Si le nombre d'hospitalisation et de décès reste bas, c'est que "c’est une population plus jeune qui est porteuse. On sait depuis le début que dans une population jeune, le portage ne se traduit pas forcément par des cas, parce qu’en fait ils ne sont pas souvent malades, souvent asymptomatiques. Mais le virus circule, et on détecte quand même de plus en plus de cas." Le faible nombre d'hospitalisations et de décès s'explique aussi pour lui par un caractère "saisonnier" de l'épidémie, le virus circulant moins et les défenses étant meilleures en été. "Mais il y a augmentation des porteurs, et on approche de l’automne et de l’hiver. La vraie crainte, c’est l’automne."

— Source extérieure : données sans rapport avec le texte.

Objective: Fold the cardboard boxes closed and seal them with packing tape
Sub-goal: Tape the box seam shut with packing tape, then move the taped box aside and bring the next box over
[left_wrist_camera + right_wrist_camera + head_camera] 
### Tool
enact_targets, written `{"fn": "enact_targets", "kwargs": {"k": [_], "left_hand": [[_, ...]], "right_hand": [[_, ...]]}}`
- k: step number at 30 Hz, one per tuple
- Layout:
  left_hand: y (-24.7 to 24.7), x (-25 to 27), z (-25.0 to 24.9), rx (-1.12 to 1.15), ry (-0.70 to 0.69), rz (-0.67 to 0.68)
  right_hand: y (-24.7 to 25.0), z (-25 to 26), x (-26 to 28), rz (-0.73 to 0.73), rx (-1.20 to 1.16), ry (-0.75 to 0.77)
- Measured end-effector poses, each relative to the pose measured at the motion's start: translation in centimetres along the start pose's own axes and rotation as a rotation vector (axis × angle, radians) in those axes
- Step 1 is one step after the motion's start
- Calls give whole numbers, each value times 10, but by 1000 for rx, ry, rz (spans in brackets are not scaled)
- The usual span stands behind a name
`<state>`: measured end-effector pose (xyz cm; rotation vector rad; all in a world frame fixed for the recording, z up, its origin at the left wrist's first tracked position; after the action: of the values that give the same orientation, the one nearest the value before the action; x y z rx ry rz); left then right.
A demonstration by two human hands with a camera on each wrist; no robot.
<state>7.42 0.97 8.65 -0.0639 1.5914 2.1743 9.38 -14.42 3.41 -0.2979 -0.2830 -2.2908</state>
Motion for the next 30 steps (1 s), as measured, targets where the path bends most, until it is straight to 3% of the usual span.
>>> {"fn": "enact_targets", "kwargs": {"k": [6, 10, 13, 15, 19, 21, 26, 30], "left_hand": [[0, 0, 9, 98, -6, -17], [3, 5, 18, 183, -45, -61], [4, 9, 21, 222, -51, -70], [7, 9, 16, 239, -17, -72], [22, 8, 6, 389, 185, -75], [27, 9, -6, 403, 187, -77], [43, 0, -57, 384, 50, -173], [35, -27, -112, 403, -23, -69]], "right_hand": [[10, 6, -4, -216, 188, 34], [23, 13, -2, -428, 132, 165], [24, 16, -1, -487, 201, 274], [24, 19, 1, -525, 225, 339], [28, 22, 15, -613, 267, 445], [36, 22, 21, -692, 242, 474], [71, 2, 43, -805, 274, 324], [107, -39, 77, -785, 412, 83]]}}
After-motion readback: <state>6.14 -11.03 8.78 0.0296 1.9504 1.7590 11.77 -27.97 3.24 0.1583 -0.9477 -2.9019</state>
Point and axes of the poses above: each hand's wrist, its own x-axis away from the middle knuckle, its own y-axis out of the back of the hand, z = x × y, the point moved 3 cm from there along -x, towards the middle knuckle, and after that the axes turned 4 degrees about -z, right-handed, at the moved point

Laurent Toubiana est sceptique : "cette idée de la deuxième vague n’est fondée actuellement sur rien. Regardez, les épidémies qu’on a connu, regardez, le SARS, le H1N1, le MERS, aucune de ces épidémies n’a eu de retour." Et la grippe espagnole ? Désaccord sur ce point, et point d'Yves Gaudin sur les "cassures antigéniques", les mutations responsables de toutes les grandes épidémies de grippes. "Dans le cas des coronavirus, c’est plus compliqué pour qu’on ait un phénomène de cassure. Ce n’est pas exclu, mais c’est compliqué, ça passera par d’autres mécanismes." Une autre bonne nouvelle, pour Laurent Toubiana, qui ne s'engage pas sur l'absence de deuxième vague dans le futur : "non, je ne peux pas l’affirmer, la nature est pleine de surprise, je ne peux pas affirmer ça."

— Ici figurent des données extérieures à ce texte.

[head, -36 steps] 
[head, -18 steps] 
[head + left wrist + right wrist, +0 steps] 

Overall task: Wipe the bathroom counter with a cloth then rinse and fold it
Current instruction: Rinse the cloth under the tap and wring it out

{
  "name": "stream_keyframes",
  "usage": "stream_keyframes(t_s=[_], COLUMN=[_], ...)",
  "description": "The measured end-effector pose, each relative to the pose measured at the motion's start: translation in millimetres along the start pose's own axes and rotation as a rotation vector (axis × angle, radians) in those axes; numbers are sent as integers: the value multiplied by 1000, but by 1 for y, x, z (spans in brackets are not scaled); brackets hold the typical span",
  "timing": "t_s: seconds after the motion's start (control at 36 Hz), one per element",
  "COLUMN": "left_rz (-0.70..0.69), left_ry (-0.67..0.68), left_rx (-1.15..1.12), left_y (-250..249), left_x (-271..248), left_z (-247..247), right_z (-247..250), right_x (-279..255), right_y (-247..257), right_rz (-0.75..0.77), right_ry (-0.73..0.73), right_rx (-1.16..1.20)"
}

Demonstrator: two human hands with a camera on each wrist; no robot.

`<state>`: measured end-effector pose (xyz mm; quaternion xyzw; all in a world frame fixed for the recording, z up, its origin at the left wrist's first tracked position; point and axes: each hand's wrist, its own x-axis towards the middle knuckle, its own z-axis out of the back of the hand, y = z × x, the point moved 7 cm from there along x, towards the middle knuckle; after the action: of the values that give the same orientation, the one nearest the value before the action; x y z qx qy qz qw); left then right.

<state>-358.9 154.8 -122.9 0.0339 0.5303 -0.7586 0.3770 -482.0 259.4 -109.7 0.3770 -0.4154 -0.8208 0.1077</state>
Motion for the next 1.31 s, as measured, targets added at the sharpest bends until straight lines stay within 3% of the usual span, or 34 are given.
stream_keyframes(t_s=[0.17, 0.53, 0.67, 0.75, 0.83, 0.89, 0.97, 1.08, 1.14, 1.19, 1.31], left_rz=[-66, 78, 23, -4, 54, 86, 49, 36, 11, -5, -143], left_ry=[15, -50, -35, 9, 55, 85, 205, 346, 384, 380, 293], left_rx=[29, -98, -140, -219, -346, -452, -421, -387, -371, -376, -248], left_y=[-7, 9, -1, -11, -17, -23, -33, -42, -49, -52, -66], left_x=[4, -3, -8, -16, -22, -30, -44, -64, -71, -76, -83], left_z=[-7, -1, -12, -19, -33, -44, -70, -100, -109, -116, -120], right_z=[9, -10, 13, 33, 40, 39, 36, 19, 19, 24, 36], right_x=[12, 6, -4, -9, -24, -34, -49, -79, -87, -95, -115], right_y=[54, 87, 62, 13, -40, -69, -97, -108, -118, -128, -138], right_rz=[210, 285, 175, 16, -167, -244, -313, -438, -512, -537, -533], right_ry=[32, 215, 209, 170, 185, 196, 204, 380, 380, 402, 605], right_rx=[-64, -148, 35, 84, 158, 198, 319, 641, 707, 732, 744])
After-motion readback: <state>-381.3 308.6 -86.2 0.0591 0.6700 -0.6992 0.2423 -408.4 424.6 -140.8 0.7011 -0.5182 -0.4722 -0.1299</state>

"ça résume l'état de la situation, intervient Jocelyn Raude, on est face à une menace émergente, mal comprise, mal connue et sur le plan psychologique ça a un effet extrêmement puissant", les deux facteurs les plus  à l’origine des inquiétudes les plus fortes étant le "niveau d’incertitude, des connaissances perçues de la maladie" et celui "de contrôlabilité perçue de ces mêmes maladies""Ça suit la sagesse populaire, “en période d’incertitude, crains le pire”", appuie Laurent Toubiana. Mais n'est-ce pas indispensable pour mettre en œuvre des politiques publiques ? "Dans le doute, il est nécessaire d’être vigilant, confirme Yves Gaudin. C’est normal de prendre des mesures, et je pense qu’on en voudrait au gouvernement si jamais il ne prenait pas de mesures et qu’on basculait."

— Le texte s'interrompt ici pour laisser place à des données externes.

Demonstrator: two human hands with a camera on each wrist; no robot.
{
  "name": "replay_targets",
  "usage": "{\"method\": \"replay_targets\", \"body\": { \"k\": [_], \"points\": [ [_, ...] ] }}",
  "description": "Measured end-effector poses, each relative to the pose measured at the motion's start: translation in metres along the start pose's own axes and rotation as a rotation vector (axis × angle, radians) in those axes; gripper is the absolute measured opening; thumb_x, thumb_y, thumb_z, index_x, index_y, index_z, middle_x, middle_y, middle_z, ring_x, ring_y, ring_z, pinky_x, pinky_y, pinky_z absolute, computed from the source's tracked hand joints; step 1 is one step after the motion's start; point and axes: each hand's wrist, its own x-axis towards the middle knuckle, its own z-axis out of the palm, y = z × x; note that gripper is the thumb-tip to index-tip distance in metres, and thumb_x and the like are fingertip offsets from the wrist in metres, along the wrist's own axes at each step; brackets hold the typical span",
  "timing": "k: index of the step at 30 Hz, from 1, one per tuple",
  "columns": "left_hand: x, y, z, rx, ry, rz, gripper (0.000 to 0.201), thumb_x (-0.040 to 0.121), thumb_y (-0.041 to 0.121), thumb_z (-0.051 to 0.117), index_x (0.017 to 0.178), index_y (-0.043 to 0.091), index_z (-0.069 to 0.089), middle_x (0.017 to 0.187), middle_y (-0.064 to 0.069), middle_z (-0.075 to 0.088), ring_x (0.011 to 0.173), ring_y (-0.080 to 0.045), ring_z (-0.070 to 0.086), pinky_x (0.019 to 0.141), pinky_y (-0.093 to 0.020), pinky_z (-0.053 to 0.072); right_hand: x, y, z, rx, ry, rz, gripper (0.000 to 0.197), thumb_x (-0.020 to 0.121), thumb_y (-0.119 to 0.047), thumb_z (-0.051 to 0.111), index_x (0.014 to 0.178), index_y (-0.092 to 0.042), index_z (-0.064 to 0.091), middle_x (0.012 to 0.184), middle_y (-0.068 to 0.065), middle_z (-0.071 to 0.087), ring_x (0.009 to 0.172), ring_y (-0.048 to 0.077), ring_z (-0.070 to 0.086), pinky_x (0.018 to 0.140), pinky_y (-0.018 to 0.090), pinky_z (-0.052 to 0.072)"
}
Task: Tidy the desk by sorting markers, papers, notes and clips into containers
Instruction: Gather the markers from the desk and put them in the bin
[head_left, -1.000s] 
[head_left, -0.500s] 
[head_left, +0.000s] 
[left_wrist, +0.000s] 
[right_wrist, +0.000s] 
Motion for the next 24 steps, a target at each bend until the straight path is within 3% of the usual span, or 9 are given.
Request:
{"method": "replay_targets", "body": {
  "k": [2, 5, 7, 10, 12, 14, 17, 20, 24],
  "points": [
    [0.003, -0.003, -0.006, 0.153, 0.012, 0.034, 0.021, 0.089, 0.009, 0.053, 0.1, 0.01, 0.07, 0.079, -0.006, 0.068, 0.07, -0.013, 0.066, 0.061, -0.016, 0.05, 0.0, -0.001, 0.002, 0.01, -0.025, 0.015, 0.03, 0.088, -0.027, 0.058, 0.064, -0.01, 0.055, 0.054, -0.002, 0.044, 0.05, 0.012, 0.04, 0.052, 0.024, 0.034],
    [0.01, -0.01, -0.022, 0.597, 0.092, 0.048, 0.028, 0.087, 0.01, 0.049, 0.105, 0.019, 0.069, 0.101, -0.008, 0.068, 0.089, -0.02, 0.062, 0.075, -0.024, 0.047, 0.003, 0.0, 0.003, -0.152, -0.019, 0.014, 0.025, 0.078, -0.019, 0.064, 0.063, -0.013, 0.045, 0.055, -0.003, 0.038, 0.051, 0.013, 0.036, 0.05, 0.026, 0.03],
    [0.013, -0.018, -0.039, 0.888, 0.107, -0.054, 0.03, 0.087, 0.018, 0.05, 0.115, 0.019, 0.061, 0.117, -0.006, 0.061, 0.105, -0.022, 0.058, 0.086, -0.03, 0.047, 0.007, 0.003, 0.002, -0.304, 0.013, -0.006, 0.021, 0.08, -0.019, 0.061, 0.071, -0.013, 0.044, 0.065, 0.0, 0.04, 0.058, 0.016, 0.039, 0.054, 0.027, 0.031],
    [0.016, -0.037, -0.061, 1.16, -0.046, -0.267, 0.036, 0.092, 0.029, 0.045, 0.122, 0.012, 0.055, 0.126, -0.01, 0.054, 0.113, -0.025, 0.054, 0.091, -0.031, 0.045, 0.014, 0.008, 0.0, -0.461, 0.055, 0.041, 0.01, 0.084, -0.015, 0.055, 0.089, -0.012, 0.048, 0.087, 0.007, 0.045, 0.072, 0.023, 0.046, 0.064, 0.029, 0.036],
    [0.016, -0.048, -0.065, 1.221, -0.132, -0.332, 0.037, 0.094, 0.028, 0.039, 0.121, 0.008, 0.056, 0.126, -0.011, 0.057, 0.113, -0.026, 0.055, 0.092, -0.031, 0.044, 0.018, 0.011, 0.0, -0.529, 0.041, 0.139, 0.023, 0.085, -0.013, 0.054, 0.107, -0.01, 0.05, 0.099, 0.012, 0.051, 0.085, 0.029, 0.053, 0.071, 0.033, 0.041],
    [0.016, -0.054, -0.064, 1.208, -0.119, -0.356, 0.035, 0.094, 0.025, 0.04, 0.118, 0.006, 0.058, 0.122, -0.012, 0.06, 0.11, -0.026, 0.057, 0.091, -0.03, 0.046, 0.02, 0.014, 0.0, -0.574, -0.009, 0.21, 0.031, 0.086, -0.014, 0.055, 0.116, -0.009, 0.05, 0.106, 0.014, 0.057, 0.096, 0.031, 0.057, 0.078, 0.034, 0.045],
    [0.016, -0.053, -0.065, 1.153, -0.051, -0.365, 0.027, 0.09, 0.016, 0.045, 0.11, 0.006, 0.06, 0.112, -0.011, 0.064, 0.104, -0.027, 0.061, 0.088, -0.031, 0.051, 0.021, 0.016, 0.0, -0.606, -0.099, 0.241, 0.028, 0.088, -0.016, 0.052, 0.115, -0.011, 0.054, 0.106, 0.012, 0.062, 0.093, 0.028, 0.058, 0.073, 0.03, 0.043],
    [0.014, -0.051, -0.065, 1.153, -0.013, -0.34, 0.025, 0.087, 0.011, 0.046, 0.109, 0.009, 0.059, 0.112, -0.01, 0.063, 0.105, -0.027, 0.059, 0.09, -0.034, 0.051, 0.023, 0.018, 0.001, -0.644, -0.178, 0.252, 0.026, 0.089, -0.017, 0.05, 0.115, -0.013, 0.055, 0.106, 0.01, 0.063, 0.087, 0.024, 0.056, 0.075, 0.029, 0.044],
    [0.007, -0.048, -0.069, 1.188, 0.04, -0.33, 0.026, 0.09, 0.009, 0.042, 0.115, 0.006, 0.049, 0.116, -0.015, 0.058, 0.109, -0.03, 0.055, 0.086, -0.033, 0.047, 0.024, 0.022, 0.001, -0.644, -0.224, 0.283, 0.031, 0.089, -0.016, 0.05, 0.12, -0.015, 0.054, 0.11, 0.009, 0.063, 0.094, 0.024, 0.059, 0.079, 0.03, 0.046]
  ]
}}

Les échanges se terminent sur les tests. Nouvelle position à contre-courant : on pourrait tester moins, selon les invités, "réserver les tests aux clusters, aux proches, et au second rideau", selon Yves Gaudin. Jocelyn Raude fait remarquer la façon dont le changement des comportements collectifs est davantage lié "à la médiatisation (d'un) problème qu'à son incidence, c'est à dire le nombre de décès. (...) Les comportements de prévention, dans l'utilisation des mesures barrières, suivent assez bien la médiatisation du problème."

nassira el moaddem à asi

Pour terminer l'émission, nous annonçons notre dispositif pour la saison qui s'ouvre. Nos émissions seront présentées en alternance, par Daniel Schneidermann, par notre rédactrice en chef Emmanuelle Walter, et une nouvelle recrue : la journaliste et autrice Nassira El Moaddem, que nous avions reçue plusieurs fois sur le plateau ces dernières années, notamment en qualité de directrice du Bondy blog, qui avait enquête sur la "fake news" de France 2, à propos de la mémorable affaire du bar PMU de Sevran.